* Umount call getting stuck, hanging nfs?
@ 2006-05-04 20:41 Mike Marion
2006-05-04 21:20 ` Jeff Moyer
2006-05-05 1:59 ` Ian Kent
0 siblings, 2 replies; 7+ messages in thread
From: Mike Marion @ 2006-05-04 20:41 UTC (permalink / raw)
To: autofs
Seeing some of our hosts in only one site having problems with hangs
occurring. Seems to be to same filer and even same paths, but what I
see is odd. The kernel rpciod thread is even stuck in state D,
seemingly because the umount call is.
i.e.
root 20302 1.2 0.0 2468 584 ? D 12:01 2:39
/bin/umount //usr/local/projects/dsp/qdsp6
root 6270 0.0 0.0 0 0 ? D Apr28 3:17 [rpciod]
unfortunately, once this happens, any new mounts will fail. Can't even
stat the path above via df. Basically the whole NFS layer is stuck.
Using autofs-4.1.4 with
autofs-4.1.4-misc-fixes.patch
autofs-4.1.4-multi-parse-fix.patch
autofs-4.1.4-non-replicated-ping.patch
patches (slight possibility one of the above is missing, but I'm pretty
damn sure they're in there).
Mounts are TCP based so I can't even use a spoofed interface to force a
umount.
Wondering why the extra / in the path on the umount call as well. Also
wondering if there's something in the filer (netapp) wrong that's giving
some kind of response to the umount that's tickling a bug there. Not
much I've found online yet though.
Oh, and umount call shows socks in fd list that don't appear to exist
anymore:
:~# ls -l /proc/20302/fd
total 3
dr-x------ 2 root root 0 May 4 15:26 .
dr-xr-xr-x 3 root root 0 May 4 12:01 ..
lrwx------ 1 root root 64 May 4 15:26 0 -> /dev/null
l-wx------ 1 root root 64 May 4 15:26 1 -> pipe:[4528730]

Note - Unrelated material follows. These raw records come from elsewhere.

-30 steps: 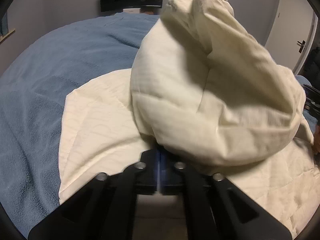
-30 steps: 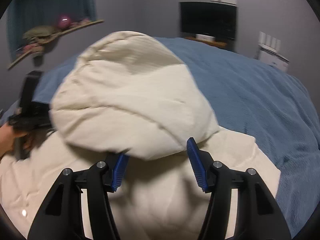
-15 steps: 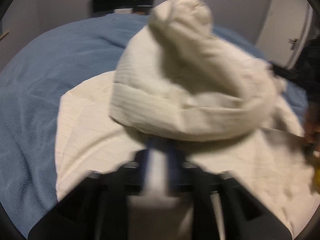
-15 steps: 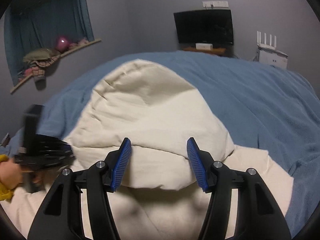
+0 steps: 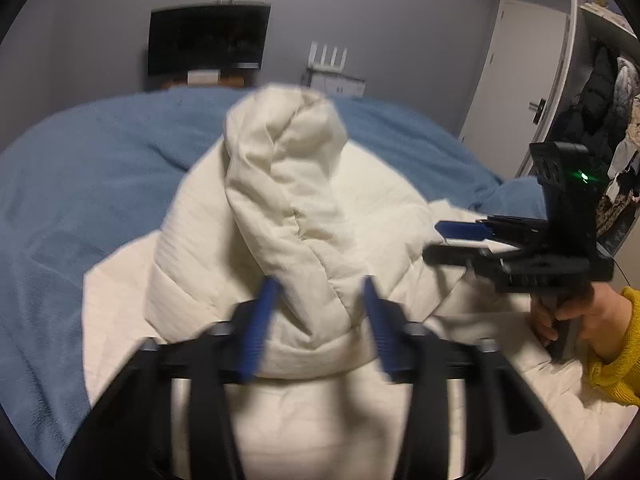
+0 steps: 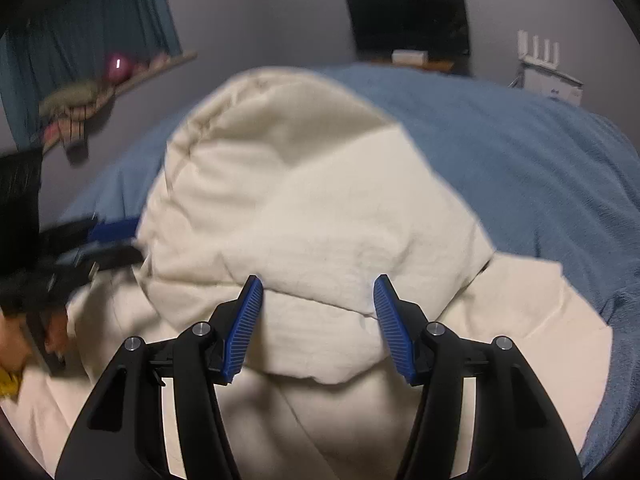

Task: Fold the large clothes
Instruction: 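Fold the held hood down onto the jacket body and open both tools, then move both open tools to the jacket hem with tan lining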

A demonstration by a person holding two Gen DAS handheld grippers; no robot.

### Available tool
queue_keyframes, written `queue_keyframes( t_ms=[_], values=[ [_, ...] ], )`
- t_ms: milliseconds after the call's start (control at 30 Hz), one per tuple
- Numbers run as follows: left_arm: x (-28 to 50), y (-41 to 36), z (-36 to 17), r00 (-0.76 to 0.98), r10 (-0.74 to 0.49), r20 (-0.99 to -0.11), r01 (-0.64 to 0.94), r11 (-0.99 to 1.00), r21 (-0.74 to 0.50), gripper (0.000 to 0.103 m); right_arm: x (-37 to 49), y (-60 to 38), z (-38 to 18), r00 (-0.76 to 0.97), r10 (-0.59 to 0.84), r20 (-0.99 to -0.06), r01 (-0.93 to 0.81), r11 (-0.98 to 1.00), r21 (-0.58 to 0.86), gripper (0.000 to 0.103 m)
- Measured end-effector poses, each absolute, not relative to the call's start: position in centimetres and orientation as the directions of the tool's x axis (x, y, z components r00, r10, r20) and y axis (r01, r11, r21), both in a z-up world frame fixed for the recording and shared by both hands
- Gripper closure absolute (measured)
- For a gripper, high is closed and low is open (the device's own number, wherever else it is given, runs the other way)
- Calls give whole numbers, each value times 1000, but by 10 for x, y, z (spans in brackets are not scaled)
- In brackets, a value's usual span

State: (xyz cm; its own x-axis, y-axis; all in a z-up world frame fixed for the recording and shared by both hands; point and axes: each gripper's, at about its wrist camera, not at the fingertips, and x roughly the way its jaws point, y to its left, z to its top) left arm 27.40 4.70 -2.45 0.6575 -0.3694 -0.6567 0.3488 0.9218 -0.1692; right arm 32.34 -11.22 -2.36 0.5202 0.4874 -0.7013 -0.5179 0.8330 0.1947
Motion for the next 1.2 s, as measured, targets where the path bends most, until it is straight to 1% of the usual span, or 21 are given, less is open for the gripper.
queue_keyframes(
  t_ms=[133, 267, 467, 600, 667, 733, 767, 833, 967, 1100, 1167, 1200],
  values=[
    [292, 55, -52, 590, -336, -734, 304, 935, -183, 74, 320, -91, -50, 456, 431, -778, -565, 816, 121, 48],
    [307, 63, -74, 533, -346, -772, 269, 935, -233, 74, 318, -81, -65, 453, 399, -797, -579, 812, 78, 48],
    [304, 52, -80, 540, -309, -783, 270, 945, -186, 74, 315, -83, -65, 456, 402, -794, -582, 810, 76, 48],
    [297, 50, -75, 570, -324, -755, 282, 940, -191, 74, 316, -106, -49, 436, 487, -756, -572, 799, 184, 48],
    [296, 50, -74, 586, -334, -738, 287, 937, -197, 70, 315, -122, -36, 462, 512, -724, -559, 802, 210, 48],
    [287, 52, -67, 601, -352, -717, 300, 931, -206, 57, 313, -141, -20, 501, 508, -700, -534, 819, 212, 48],
    [283, 51, -63, 613, -351, -708, 302, 932, -201, 55, 312, -151, -12, 532, 480, -698, -504, 842, 195, 48],
    [276, 51, -57, 623, -354, -697, 304, 931, -200, 48, 308, -162, -2, 549, 453, -703, -478, 859, 180, 48],
    [260, 47, -45, 616, -368, -696, 308, 926, -217, 48, 278, -174, 9, 524, 445, -726, -471, 862, 188, 48],
    [242, 33, -37, 586, -439, -681, 377, 892, -251, 48, 233, -169, -3, 428, 409, -806, -523, 839, 148, 48],
    [237, 22, -40, 564, -447, -695, 411, 881, -233, 48, 218, -168, -9, 402, 383, -832, -539, 833, 122, 48],
    [237, 11, -46, 548, -431, -717, 426, 882, -204, 48, 211, -168, -14, 391, 362, -846, -534, 838, 111, 48]
  ],
)
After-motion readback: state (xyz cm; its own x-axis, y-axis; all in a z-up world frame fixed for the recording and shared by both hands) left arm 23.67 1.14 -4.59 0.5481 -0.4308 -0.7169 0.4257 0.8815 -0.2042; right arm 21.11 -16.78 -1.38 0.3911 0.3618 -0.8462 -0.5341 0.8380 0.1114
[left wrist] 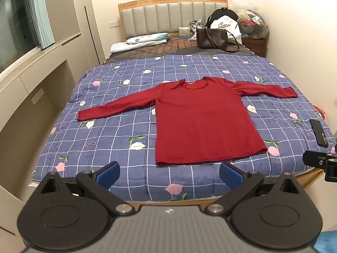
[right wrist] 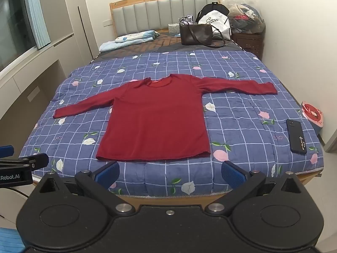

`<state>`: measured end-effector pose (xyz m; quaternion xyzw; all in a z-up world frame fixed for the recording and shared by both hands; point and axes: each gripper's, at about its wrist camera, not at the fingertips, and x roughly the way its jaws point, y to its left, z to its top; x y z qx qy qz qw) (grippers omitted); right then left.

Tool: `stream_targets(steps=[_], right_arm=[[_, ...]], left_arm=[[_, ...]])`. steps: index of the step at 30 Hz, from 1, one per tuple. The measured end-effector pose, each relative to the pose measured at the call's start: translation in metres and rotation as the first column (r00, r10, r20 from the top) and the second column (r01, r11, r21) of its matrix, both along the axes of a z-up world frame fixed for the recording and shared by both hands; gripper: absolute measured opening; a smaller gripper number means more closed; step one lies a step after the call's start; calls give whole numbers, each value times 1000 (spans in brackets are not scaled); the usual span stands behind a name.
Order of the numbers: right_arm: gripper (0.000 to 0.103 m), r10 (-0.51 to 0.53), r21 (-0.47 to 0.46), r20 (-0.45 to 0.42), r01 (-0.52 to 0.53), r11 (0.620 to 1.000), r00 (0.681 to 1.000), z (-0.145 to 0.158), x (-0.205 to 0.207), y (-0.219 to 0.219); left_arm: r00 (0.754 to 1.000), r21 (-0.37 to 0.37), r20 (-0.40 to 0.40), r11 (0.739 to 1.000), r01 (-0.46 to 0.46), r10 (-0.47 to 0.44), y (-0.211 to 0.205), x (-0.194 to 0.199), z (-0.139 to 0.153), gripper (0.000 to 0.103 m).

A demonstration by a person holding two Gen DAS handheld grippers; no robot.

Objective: Fold small clothes

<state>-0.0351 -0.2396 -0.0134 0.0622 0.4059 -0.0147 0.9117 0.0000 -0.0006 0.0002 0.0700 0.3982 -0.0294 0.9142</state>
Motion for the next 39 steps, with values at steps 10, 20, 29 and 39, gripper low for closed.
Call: stream_targets(steps=[10, 20, 29, 39], right_arm=[[103, 1, -1, -3, -1, 1000, 1000, -1, 1, 1], [103, 1, -3, -4, -1, 1000, 1000, -2, 2, 0], [103, 1, -3, -4, -1, 1000, 1000, -2, 2, -1], [103, 0, -4, -6, 0, 1000, 1000, -1, 1, -2]], left_arm=[[1000, -1, -3, 1000, 1, -1, 0, 0, 0, 103], [1000, 2, -8, 1000, -1, 1, 1, -1, -5, 103], [1000, 2, -13, 1000, -3, 3, 3, 2, -6, 103], [1000, 3, -14, 1000, -4, 4, 3, 2, -6, 103]])
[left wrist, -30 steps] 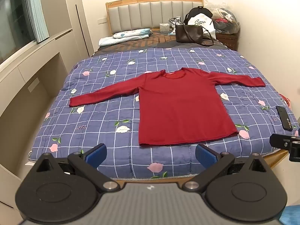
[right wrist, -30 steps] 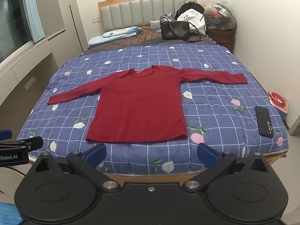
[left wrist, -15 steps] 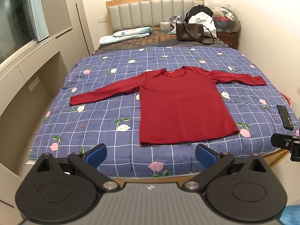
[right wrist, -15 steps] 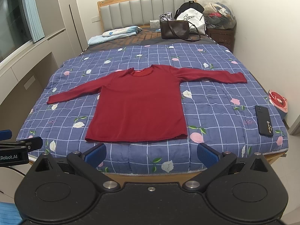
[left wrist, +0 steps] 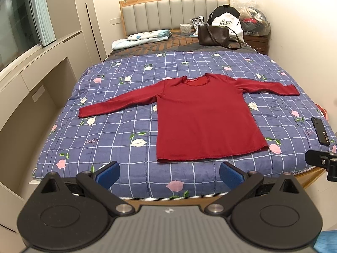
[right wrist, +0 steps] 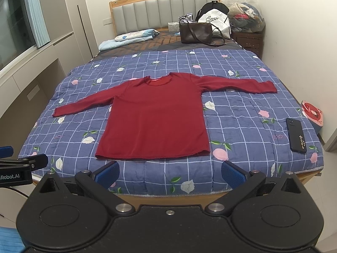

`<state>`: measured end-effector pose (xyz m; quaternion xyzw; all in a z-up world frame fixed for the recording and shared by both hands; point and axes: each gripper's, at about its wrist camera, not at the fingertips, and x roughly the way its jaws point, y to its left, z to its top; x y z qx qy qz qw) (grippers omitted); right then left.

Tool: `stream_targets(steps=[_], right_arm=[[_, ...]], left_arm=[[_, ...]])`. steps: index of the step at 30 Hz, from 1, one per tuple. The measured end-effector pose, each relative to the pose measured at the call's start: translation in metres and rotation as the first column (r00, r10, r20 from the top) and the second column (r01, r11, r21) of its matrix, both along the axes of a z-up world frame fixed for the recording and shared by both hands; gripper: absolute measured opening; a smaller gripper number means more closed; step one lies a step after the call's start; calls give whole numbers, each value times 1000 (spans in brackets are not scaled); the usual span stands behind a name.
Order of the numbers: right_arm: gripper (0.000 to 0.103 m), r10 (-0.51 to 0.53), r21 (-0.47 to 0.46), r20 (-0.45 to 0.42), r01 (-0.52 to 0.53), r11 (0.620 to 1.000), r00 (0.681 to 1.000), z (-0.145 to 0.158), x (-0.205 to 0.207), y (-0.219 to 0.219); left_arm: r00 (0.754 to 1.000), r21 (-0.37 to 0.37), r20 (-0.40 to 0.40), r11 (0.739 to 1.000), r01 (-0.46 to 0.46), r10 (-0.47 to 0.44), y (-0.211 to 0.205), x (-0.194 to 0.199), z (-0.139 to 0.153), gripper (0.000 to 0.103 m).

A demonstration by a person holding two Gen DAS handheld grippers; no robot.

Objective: Fold small clothes

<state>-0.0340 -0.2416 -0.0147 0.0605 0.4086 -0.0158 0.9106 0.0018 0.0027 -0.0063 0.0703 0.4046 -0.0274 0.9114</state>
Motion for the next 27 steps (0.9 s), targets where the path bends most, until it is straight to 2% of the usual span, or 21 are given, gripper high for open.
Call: stream_targets(steps=[27], right_arm=[[103, -18, 5, -5, 18, 1000, 1000, 1, -7, -10]], left_arm=[[1000, 13, -13, 1000, 12, -12, -14, -3, 2, 103]])
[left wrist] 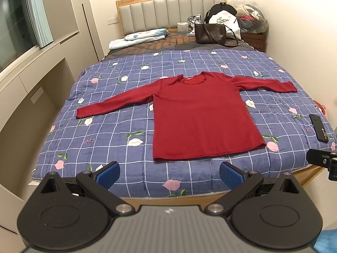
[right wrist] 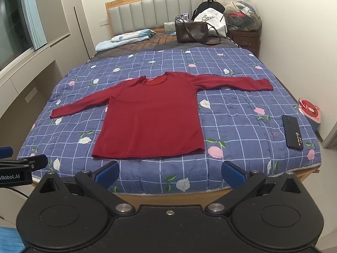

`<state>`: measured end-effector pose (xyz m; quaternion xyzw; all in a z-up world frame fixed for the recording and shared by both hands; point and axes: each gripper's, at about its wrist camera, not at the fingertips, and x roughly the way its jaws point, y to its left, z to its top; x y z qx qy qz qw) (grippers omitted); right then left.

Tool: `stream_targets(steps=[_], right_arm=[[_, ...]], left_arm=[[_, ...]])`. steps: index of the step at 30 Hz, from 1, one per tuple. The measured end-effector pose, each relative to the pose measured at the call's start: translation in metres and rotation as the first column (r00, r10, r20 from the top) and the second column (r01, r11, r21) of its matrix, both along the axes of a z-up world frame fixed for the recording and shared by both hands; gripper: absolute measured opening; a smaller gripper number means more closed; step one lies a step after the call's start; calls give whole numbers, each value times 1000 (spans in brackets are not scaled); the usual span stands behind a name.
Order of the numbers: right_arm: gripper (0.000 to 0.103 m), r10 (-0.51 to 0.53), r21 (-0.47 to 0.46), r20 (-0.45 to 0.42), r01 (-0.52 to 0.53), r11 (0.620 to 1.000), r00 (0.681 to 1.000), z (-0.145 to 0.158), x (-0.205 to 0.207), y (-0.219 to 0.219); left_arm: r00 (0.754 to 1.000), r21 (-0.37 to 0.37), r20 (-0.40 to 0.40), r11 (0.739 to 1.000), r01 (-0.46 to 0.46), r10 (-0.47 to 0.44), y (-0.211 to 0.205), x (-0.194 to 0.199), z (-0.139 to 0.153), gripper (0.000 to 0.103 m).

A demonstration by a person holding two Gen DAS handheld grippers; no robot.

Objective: Fold small clothes

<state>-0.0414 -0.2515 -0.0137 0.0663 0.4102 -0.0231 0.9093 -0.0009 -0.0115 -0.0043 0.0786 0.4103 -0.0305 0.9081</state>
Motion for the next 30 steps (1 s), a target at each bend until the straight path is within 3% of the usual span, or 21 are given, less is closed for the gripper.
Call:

l-wx------ 1 root root 64 May 4 15:26 2 -> pipe:[4528730]
:~ # socklist | grep 4528730
:~ #
Problem happens on hosts using same autofs daemons with or without
direct maps enabled. Not really sure if it's technically an autofs
issue (unless there's a glitch in how it's calling umount and it's
timing there) or an NFS layer issue.
SLES9-SP1, kernel 2.6.5-7.147-smp (from suse-9.2 updates) on
x86_64 hosts.
--
Mike Marion-Unix SysAdmin/Staff Engineer-http://www.qualcomm.com
Drew Carey: "Look, this is an odd question, but you're kind of cute and you're
pretty nice to me. Are you drunk? It's OK if you are." => Drew Cary Show.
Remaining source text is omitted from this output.